A/B Testing & ExperimentationRamp-up Strategies & Canary AnalysisMedium⏱️ ~3 min

Ramp Up Strategies: Traffic Shaping and Cohort Assignment

Ramp up strategies control how production traffic flows to a new model version through progressive exposure: 0.5%, 1%, 5%, 25%, 50%, then 100%. The implementation requires deterministic user assignment that remains stable across requests. Use consistent hashing on a stable identifier (user ID, device ID, session ID) to compute a bucket number from 0 to 9,999. A user with ID hashing to bucket 47 stays in the 1% cohort (buckets 0 to 99) throughout the entire canary period. For a ranking service handling 80,000 requests per second at peak, starting at 1% means the canary serves 800 requests per second. If the new model uses 1.2 gigabytes RAM per replica versus 1.0 gigabyte baseline, and you run 50 replicas, the canary requires 10 additional gigabytes capacity during the ramp. Running both versions in parallel at 25% canary allocation can add 5 to 10% total infrastructure cost during the transition window. Stratified sampling prevents biased cohorts. If you sample purely on user ID, you might get 80% mobile users in the canary when the population is 60% mobile. This skews latency measurements because mobile networks have higher Round Trip Time (RTT) variance. Instead, compute separate hash spaces per stratum: hash within each (region, device type, user tenure) combination and allocate buckets proportionally. Meta style experimentation uses multi dimensional stratification to ensure canary cohorts match the population distribution across device, network, and user activity segments. For uncontrolled clients like mobile apps where version rollout is gradual, use capability probing instead of version checks. The client sends a compact feature flag set indicating what it supports ("supports_header_v2": true, "vector_index": "dense_128"). The server routes model selection based on actual capabilities.
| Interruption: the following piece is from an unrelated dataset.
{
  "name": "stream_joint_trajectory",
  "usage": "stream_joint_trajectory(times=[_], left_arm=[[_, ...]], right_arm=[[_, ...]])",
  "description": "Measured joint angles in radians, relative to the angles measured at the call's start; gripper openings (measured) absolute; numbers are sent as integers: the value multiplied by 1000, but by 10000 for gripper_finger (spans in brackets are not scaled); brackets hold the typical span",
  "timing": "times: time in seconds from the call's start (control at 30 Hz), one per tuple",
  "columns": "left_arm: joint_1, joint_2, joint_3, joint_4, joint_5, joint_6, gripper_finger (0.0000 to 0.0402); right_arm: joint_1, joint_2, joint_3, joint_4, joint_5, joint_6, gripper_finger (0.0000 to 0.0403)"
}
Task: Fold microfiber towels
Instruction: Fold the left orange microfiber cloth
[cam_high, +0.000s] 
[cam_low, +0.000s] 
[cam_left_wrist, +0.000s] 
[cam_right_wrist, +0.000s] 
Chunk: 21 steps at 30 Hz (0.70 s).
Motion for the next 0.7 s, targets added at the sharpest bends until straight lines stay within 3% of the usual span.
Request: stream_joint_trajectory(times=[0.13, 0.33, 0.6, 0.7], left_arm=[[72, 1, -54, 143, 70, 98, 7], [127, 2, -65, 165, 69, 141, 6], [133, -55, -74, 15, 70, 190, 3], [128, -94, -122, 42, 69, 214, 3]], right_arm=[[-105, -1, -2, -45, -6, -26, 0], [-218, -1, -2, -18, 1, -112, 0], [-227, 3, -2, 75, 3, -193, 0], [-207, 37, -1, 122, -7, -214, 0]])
A new model requiring a feature only in app version 2.5+ can avoid serving users on version 2.4, preventing 2% feature null rate that would contaminate evaluation.
💡 Key Takeaways
Consistent hashing on stable user ID maps to bucket 0 to 9,999: bucket 47 stays in 1% cohort (0 to 99) for entire canary duration
At 80K requests per second peak, 1% canary serves 800 RPS, 25% serves 20K RPS with 5 to 10% added infrastructure cost during parallel operation
Stratified sampling by region, device, user tenure prevents bias: pure user ID sampling can yield 80% mobile when population is 60% mobile
Capability probing for mobile clients: server routes based on actual feature support flags, avoiding 2% feature null rate from old app versions
Full ramp from 1% to 100% typically takes 24 to 48 hours with gates between steps validating latency, error rate, and business metrics
📌 Examples
Consistent hashing: hash(user_id) % 10000 → user 123456 maps to bucket 6456, assigned to canary when threshold >= 6456 (top 35%)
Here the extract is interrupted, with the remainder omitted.